Personal information
- Full name: Wálter Restrepo Uribe
- Date of birth: June 21, 1988 (age 37)
- Place of birth: San Diego, California, United States
- Height: 5 ft 8 in (1.73 m)
- Position: Midfielder

Youth career
- –2006: Deportes Tolima U-19

Senior career*
- Years: Team / Apps / (Gls)
- 2006–2008: Deportes Tolima / 5 / (0)
- 2008–2009: Expreso Rojo / 2 / (0)
- 2009–2010: Boyacá Chicó / 8 / (0)
- 2010–2011: Expreso Rojo
- 2011–2013: Fort Lauderdale Strikers / 51 / (10)
- 2014: San Antonio Scorpions / 25 / (3)
- 2015: New York Cosmos / 22 / (3)
- 2016: Philadelphia Union / 4 / (0)
- 2016: → Bethlehem Steel (loan) / 8 / (0)
- 2017: New York Cosmos / 13 / (2)
- 2017: Tampa Bay Rowdies / 15 / (1)
- 2018: Deportes Tolima / 0 / (0)
- 2019: San Antonio FC / 25 / (3)
- 2021–2022: Rome Gladiators (indoor) / 0 / (0)

International career
- Colombia U-17

= Wálter Restrepo =

American soccer player (born 1988)

Wálter Restrepo Uribe (born June 21, 1988) is an American-born Colombian football player.

==Career==
===2006–2010===
He played professionally in Colombia from 2006 to 2010, appearing in both the first and second division for Deportes Tolima, Boyacá Chicó and Expreso Rojo. He has also represented the Colombia national team at the U17 level.
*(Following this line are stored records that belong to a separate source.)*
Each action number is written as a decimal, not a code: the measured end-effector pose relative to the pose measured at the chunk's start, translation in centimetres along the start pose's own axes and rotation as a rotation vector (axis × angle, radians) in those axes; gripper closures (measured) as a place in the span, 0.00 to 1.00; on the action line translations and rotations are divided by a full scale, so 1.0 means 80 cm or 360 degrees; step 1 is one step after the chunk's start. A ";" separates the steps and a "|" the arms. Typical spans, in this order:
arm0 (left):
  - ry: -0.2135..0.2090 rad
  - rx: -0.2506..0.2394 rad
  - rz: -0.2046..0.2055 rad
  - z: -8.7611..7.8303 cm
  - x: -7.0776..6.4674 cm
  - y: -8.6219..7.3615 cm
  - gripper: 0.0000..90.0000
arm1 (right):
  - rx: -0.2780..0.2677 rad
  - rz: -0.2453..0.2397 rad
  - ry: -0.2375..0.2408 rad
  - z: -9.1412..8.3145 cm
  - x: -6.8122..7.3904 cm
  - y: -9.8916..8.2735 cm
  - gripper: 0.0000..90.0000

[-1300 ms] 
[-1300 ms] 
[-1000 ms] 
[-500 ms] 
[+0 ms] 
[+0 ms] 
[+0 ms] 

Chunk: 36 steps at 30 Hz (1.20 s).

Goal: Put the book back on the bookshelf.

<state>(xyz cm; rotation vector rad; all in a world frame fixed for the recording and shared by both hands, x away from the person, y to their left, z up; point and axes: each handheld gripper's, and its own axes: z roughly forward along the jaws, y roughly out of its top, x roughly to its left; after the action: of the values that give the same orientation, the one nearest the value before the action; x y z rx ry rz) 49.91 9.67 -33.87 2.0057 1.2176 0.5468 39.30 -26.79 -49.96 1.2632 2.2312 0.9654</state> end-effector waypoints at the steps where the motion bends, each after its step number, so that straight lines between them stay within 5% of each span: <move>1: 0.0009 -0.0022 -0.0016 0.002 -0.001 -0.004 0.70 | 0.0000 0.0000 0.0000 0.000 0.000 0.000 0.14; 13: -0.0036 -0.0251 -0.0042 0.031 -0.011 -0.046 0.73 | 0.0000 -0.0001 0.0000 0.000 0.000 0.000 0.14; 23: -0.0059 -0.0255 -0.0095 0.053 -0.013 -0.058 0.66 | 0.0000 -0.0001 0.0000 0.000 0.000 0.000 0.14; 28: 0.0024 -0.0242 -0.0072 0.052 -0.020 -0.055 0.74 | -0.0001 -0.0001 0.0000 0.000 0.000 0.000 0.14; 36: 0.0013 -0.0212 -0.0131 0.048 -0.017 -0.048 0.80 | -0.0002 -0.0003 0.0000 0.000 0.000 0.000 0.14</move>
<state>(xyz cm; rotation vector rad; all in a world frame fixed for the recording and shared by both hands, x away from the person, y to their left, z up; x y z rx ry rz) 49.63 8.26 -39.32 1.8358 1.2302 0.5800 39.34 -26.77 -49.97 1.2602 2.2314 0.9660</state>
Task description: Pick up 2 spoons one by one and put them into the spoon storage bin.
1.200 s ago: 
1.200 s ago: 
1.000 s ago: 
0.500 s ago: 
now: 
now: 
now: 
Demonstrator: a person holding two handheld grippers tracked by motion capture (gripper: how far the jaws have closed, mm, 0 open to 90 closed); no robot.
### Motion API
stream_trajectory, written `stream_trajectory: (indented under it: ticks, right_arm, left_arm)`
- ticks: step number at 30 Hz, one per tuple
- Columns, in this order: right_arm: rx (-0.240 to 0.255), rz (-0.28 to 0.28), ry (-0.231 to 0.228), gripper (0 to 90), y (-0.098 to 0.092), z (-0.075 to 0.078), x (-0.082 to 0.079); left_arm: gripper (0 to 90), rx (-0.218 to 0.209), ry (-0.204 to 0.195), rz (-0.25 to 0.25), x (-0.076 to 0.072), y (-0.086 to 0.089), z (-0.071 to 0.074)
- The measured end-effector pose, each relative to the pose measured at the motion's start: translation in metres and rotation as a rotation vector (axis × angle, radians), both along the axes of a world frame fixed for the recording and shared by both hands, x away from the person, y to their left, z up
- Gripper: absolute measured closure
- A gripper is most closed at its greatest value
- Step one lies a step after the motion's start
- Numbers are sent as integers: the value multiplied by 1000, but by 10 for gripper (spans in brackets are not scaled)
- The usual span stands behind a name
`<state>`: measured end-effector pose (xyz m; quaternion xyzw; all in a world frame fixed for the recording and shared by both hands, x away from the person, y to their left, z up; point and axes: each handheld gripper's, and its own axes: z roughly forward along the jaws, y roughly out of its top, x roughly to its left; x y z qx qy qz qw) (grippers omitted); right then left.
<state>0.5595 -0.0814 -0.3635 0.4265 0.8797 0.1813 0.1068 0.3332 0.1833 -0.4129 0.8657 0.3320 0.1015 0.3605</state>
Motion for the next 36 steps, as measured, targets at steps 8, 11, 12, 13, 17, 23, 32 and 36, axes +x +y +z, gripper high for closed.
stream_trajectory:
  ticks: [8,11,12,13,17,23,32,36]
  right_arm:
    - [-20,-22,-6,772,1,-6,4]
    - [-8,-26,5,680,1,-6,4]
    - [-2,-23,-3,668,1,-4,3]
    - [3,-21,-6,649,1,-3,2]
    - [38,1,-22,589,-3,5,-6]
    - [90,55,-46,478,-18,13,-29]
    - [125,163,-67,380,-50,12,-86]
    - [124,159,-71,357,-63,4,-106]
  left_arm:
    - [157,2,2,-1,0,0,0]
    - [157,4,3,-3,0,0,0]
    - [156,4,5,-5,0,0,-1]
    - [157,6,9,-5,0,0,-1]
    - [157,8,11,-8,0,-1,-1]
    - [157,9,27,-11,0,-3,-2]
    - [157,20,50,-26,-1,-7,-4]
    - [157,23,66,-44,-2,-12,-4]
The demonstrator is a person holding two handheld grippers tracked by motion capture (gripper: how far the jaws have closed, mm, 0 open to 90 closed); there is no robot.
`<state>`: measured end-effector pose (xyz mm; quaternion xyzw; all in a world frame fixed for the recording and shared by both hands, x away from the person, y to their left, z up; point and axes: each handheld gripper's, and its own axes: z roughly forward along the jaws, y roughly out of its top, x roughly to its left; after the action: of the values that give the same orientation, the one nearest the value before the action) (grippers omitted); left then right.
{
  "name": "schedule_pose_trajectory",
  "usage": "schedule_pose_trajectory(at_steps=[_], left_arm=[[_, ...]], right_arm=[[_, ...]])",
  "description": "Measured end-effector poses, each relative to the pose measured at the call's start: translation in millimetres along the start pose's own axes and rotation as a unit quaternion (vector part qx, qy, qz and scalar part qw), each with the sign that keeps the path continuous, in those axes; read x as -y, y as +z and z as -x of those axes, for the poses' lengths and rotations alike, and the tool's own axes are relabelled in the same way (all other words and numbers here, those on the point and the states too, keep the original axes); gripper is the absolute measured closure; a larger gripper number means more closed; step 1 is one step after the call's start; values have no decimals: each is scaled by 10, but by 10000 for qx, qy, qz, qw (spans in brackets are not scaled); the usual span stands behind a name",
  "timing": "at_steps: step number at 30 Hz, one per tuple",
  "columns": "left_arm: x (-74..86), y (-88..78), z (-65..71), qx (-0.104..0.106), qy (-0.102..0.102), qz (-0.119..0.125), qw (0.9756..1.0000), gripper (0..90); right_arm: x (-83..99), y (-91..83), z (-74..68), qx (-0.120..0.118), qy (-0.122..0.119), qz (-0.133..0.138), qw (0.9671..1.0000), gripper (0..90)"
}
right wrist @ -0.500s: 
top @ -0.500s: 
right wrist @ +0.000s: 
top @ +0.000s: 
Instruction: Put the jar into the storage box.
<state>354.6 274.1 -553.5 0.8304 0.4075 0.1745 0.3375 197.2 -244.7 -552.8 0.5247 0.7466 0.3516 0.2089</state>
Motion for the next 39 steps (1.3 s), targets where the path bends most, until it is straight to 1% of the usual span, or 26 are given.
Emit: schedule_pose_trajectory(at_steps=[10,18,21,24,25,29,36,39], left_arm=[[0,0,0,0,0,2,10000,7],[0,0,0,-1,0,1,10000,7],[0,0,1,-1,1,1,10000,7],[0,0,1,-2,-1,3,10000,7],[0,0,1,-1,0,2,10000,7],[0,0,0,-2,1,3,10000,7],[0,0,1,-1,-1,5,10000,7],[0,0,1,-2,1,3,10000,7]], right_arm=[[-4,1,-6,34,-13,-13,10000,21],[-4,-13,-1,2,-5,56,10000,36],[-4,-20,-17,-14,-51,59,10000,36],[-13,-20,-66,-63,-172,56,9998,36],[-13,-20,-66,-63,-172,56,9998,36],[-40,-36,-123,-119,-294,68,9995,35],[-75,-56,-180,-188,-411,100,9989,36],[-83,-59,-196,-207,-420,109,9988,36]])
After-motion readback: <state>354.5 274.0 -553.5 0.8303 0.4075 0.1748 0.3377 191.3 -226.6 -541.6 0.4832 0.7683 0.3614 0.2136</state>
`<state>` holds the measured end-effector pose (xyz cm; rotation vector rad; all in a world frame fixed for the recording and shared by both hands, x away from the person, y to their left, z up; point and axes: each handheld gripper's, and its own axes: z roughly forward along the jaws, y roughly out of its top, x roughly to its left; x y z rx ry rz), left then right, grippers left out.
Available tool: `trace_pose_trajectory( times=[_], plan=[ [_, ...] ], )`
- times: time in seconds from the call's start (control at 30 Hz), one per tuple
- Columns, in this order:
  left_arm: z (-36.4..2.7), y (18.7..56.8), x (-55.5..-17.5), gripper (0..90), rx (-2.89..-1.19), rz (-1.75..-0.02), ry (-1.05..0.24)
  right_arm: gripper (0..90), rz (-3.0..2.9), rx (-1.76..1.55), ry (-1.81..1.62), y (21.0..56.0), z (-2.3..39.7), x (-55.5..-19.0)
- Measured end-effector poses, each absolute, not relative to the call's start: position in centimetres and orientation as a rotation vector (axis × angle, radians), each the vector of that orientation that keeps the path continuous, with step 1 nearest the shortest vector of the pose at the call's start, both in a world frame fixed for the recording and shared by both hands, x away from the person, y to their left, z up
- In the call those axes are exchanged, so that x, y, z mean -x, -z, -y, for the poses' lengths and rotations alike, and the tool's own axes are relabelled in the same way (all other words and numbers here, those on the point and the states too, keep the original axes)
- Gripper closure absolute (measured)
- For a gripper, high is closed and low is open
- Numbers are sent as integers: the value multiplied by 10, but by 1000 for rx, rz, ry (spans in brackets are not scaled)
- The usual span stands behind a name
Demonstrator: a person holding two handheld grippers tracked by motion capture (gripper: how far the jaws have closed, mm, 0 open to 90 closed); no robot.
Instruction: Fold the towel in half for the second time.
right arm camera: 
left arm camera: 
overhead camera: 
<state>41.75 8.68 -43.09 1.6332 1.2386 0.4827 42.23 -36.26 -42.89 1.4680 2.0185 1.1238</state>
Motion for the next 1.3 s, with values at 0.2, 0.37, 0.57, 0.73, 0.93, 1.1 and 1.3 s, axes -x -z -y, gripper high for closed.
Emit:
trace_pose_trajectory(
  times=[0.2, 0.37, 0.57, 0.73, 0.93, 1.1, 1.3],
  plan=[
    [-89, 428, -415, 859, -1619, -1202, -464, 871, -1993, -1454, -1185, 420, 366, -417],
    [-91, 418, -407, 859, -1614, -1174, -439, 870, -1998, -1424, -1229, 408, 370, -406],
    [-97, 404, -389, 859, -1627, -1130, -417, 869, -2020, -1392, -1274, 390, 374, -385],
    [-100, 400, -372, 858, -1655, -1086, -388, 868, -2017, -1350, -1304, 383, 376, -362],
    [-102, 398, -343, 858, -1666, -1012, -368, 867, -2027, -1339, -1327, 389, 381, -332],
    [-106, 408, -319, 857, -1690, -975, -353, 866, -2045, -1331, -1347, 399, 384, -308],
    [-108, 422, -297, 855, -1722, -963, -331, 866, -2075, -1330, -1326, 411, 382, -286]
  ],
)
===Fort Lauderdale Strikers===
====2011====
Retrepo signed with the Fort Lauderdale Strikers on July 11, 2011, midway through the 2011 NASL season. He made his debut for the Strikers in a 3–0 win against FC Edmonton on July 30. Restrepo scored his first goal for the Strikers in his first start with the club, beating Brad Knighton with a half-volley from 30 yards out. Restrepo's goal, along with the stoppage-time winner from Martin Nuñez in the same game, was voted by fans as the #1 play of 2011. Restrepo scored his second goal for the Strikers in the 3–1 victory against the Puerto Rico Islanders in the semifinal round of the playoffs. He ended his first season with the Strikers having made a total of twelve appearances in all competitions, scoring two goals and a single assist.

====2012====
In December 2011, the Strikers announced that they had picked up Restrepo's option for the 2012 season. He switched from the number 19 jersey to the iconic 10 shirt after Mike Palacio signed with the RailHawks. Restrepo began the season as the Strikers' main playmaker, occupying the hole behind the forwards. On April 21, he assisted both Andy Herron's goals in the 2–2 draw with the San Antonio Scorpions. A week later, he scored his first goal of the season against rivals Tampa Bay Rowdies in the 90th minute of the 3–1 loss.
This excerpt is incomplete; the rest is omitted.